そして私が攻略法を理解して、攻防も戦い始めよりも一方的になってきた頃、コメント欄も盛り上がっていた。
:早すぎて影しか見えねぇ
:左足から削れたクリスタルがめっちゃ飛び散ってるのだけは分かる
:切られる側も一撃でやられた方がまだ楽そう
:今ダンジョン配信者と戦ってるけど、やたらと左足だけ削られて痛いクリねぇ……
:クリスタルゴーレムもよう見とるわ
どうやら、案外みんな楽しんでくれているらしい。
そうして、私がコメント欄を見て安心していた頃、ようやくダイヤモンドゴーレムの左足が崩壊して、それによりダイヤモンドゴーレムの体勢が崩れた。
そして、それを見た私は追撃をかける。
「よし、次は右足……! いや、とりあえず手足全部壊す!」
そして私は、左足を失った事により更に動きが鈍くなったダイヤモンドゴーレムの残った右足も切り落とし、そのまま右腕、左腕と破壊した。
「……よし! これで無力化完了です!」
そうして、四肢を破壊してダルマになり動けなくなった番人の姿を確認した時、倒したダイヤモンドゴーレムの体が光り出して、派手な光を放ちながら消滅した。

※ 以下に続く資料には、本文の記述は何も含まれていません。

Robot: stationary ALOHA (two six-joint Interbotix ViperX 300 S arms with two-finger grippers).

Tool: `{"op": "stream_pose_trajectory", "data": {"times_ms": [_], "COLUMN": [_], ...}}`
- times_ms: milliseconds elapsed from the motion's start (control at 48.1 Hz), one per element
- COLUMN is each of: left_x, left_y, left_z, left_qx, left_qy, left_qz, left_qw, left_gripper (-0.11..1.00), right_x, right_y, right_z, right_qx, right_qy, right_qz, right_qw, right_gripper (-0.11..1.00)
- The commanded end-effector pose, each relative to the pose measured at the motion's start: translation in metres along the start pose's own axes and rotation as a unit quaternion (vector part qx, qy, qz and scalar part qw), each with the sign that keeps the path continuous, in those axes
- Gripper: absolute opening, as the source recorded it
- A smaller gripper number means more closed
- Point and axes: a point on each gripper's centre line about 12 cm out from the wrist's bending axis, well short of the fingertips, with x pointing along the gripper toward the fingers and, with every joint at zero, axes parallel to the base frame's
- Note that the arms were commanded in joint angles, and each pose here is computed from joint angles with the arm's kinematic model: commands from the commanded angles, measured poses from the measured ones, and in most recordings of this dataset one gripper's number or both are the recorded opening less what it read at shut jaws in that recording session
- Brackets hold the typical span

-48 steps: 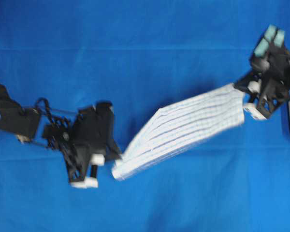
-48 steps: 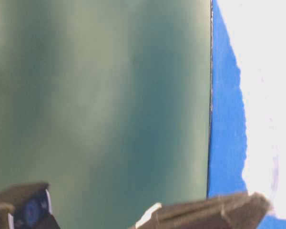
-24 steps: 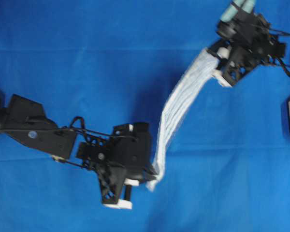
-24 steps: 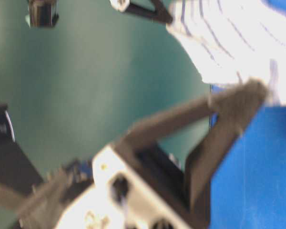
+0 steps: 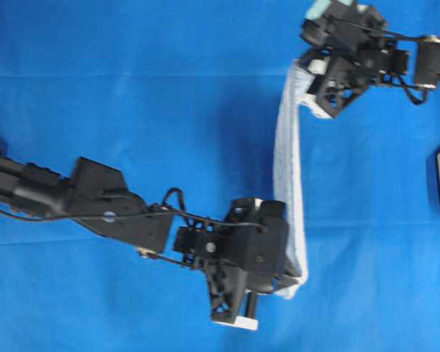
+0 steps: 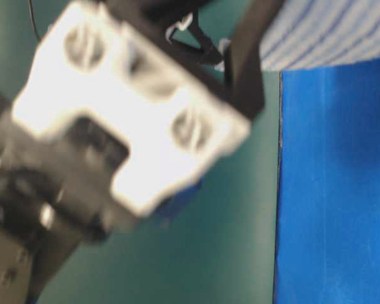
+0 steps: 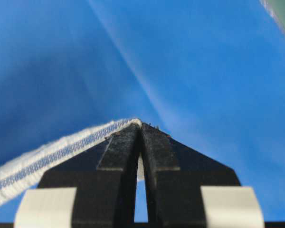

「あ、ゴーレムの体が消滅して……体の中からが何か出てきましたね。宝石……?」
:ゴーレムの中にあったのか
:止め刺したわけじゃないのに出てくるんだ
「予想ではありますが、ダイヤモンドゴーレムは野生のモンスターと違って固定で出現する番人なので、宝を手に入れるに相応しいだけの力を持っているということを証明できればそれでいいって事なんだと思います……たぶん」
:ダンジョンの意思って事か、もしくはダンジョンを作ったやつの意思の可能性もある
:ダンジョンって突然出てきたわけだし、なんかしらの陰謀があるのかも
:謎ということはつまり、謎ということだもんな……
「というか、これよく見たら宝石じゃなくて、宝石でできてる宝箱ですね……でも、鍵穴はありませんし、硬くて壊すのも無理そうです。しかも、あまりに重すぎてこれごと持ち帰るのは無理そうですし……どうしましょうかね?」
そうして、出現した宝箱を眺めていると、足元に何かが転がってきた。
そして、それをよく見ると。
「……爆弾!?」
そうして足元に転がってきた危険物から飛び退くと、爆発の衝撃で配信用のカメラとマイクが破壊されてしまった。
しかし、それと同時に開けられなかった宝箱も大爆発し、その中から虹色に輝く宝石が出てきた。
そして、爆弾が転がってきた方向を向き直ると、そこに居たのは……
「白髪ハーフアップフリフリドレス幼女っ……!?」
そして私が、突如現れた十二歳くらいに見えるまごう事なきロリに警戒二割、ムラムラ八割くらいの割合で観察していたころ、その子は私に語りかけてきた。
「貴女が番人……次は当てます!」
そうして、謎の美少女との戦いが始ま……っては困るので、まずはこちらからも話しかけてみる事にした。